— Entries taken from a collection —
= Beginning of Section =

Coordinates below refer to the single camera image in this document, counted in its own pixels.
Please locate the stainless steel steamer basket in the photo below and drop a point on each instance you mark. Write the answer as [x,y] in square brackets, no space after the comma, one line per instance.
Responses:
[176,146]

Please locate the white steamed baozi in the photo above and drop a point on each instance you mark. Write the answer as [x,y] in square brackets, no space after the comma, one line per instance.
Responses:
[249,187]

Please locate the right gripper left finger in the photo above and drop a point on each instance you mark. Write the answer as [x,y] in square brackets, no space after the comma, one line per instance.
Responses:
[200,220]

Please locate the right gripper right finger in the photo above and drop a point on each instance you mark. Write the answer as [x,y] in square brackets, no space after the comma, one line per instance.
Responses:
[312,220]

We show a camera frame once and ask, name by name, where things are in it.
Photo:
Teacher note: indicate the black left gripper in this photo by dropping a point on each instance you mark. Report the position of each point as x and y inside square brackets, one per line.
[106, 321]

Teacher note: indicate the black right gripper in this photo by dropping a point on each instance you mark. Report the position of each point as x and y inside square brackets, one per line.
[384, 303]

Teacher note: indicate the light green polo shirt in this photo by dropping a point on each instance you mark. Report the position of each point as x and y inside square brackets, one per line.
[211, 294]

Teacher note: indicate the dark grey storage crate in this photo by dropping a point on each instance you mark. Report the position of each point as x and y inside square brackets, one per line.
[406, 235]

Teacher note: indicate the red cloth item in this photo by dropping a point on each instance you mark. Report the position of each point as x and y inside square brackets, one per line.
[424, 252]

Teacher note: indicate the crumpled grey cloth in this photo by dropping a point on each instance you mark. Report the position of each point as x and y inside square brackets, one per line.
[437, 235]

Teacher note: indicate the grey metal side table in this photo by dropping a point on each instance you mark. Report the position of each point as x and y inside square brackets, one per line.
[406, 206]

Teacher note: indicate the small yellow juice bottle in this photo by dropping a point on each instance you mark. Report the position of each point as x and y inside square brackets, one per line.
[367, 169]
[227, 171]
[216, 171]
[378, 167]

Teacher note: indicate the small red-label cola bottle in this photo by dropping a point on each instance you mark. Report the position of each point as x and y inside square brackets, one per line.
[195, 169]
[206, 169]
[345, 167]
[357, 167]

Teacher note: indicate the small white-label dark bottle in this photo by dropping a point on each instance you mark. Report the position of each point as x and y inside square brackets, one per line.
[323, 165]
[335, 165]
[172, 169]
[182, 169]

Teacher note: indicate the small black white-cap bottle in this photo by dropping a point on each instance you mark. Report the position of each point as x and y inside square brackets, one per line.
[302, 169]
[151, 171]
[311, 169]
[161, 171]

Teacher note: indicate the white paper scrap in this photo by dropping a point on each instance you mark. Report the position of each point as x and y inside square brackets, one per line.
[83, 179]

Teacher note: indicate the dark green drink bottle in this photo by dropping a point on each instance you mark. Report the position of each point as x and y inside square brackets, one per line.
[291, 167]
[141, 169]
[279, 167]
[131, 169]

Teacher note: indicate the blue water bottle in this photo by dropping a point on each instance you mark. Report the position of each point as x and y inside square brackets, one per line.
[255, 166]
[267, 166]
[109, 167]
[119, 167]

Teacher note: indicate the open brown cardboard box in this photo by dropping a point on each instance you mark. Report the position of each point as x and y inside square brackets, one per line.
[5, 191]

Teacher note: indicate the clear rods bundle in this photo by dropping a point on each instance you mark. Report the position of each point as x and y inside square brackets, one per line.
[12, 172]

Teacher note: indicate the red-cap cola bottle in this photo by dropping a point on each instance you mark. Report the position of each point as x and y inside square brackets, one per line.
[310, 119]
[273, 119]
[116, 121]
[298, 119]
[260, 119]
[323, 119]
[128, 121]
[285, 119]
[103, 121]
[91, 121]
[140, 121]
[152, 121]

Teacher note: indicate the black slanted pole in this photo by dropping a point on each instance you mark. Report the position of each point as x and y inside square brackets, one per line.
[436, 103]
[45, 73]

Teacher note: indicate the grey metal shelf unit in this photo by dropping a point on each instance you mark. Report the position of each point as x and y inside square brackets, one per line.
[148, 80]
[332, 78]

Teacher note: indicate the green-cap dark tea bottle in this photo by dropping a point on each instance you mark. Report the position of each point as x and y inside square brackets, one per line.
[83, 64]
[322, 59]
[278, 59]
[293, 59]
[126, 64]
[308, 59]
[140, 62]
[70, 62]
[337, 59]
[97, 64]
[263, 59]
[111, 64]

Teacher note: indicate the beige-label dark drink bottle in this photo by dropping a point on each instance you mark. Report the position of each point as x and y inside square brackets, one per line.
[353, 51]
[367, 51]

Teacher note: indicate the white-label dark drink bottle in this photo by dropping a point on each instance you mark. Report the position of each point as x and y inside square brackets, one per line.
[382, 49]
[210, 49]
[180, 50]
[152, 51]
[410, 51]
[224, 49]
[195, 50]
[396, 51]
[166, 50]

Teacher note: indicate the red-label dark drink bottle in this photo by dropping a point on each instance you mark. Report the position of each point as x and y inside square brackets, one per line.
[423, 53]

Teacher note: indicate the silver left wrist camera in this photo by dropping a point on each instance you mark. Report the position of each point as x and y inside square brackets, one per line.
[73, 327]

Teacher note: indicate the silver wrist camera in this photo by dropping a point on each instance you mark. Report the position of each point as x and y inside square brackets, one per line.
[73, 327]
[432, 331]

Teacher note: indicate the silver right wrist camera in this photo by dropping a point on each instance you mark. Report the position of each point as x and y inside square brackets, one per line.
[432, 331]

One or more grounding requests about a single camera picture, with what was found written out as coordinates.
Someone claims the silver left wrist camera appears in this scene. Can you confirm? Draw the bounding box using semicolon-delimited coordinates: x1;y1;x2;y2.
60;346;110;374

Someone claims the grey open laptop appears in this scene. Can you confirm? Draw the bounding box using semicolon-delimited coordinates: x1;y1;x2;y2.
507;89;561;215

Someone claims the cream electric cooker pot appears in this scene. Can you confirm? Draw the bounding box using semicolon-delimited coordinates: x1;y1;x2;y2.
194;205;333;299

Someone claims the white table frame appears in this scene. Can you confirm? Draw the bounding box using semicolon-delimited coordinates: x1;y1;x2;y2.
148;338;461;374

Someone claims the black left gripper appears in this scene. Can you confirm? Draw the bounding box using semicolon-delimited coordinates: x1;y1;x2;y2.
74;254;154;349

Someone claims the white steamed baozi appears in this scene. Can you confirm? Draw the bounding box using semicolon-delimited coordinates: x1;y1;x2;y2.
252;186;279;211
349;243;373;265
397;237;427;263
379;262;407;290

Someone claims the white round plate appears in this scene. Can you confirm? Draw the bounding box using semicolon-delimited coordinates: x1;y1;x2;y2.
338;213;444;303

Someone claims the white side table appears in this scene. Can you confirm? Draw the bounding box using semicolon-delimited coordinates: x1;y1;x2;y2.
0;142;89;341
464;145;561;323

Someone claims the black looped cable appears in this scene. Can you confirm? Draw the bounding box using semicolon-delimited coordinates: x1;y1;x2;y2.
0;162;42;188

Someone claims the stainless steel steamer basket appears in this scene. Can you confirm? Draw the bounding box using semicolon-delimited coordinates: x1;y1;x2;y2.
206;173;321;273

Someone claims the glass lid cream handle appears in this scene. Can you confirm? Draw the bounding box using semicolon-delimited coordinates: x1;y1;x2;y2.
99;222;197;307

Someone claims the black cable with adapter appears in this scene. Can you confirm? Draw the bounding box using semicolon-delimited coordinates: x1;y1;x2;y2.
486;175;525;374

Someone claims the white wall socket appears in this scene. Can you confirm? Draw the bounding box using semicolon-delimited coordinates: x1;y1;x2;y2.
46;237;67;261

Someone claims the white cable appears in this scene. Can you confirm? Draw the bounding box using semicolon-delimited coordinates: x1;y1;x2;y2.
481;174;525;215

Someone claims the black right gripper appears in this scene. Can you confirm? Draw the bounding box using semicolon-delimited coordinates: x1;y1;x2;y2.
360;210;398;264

= End of Section =

— WHAT THIS TASK INVOLVES —
Copy every line of the data where "below" is found.

— FINISHED TASK —
Coordinates below refer to the single camera image in this document, counted in its own pixels.
Please locate the stainless steel steamer basket in the photo below and drop a point on each instance you mark. Write the answer as [x,y] in square brackets, no space after the comma, one line per instance.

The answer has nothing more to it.